Well that's my idea for your idea
https://twitter.com/YoYoGames/status/1410190193685061635?s=20
Game Maker Studio 2 now has an infinite free trial. (You still have to pay for a liscense to release executables). This is a great way to try out game dev if you're interested. The original Game Maker Studio is what got me into game development when my only related skill was making basic pixel art.
Hey, just wanted to update and say that I've released one of those games I was working on. Escape from Terror City is now available on Steam and Itch
@AlecS I‘ve been following you and the development of Escape from Terror City on twitter for a couple of months now and I hadn’t realized that you were also here! My mind did not put together the fact that Alec S. from twitter was the same person as AlecS on here.
Congrats on the release, it looks really good!
@AlecS Well done! I just played through this tonight and had a good time.
In your text boxes I noticed the text was being formatted as it was written. To reveal the text smoothly (if you‘re using Text Mesh Pro) you can use the variable called maxVisibleCharacters. You just set the text to your whole string and set maxVisibleCharacters to 0 and increment it to the text’s character length.
I also noticed some the sensitivity on my aiming was very high at times in level 4. This might have just been lag or was it intentional as it's the Jamming Base?
My favourite fights were the transporter on the train and the Jamming Machine. I liked the bullets that grazed the floor and walking through them as I focused on other projectiles.
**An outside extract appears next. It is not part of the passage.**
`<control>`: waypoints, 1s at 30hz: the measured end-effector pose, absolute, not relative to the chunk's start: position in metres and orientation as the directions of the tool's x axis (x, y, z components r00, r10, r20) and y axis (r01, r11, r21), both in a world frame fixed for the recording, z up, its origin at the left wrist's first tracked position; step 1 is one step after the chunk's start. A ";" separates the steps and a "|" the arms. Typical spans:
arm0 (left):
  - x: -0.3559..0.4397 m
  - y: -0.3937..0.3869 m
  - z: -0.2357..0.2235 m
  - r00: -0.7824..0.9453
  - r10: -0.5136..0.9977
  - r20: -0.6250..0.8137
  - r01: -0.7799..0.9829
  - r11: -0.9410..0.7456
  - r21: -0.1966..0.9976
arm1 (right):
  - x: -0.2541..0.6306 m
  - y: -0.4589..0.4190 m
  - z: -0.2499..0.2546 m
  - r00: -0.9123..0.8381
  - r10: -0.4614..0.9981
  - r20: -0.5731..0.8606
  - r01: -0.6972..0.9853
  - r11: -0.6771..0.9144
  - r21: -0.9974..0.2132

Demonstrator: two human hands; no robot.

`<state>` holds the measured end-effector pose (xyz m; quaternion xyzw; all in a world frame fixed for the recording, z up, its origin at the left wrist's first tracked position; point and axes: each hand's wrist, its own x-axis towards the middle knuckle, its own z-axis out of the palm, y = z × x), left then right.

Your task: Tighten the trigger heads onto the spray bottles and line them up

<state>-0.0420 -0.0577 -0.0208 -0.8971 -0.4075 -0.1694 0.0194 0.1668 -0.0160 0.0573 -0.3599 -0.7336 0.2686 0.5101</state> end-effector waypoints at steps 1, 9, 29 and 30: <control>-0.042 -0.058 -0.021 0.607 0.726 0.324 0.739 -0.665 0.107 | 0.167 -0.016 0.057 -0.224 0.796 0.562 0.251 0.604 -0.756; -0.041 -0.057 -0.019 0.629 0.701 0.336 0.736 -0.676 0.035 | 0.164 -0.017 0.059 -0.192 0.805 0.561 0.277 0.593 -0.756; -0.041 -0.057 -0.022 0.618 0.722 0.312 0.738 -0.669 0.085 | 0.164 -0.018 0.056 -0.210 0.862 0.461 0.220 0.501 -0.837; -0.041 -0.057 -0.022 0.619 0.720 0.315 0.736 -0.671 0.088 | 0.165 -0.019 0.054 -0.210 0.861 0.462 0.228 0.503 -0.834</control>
Do you build your levels in Unity or do you use another program? I‘d love to make a game in a similar style but I’m unsure how to approach 3D modelling a world/level.
@穴 Thanks!
@beets Thanks! I think the sensitivity issue might be lag. It's definitely not intentional. I make my levels in Blender. Basically for games like this that are tile-based, I make my level geometry basically a grid of (mostly) uniform faces, and then “place” the tiles in the UV editor. I know there are tools you can get like Sprytile and Crocotile that facilitate this style of 3D levels, but those came around after I had already gotten used to my workflow, so I never really picked them up. But if you want to make a game in this style those are probably worth looking into.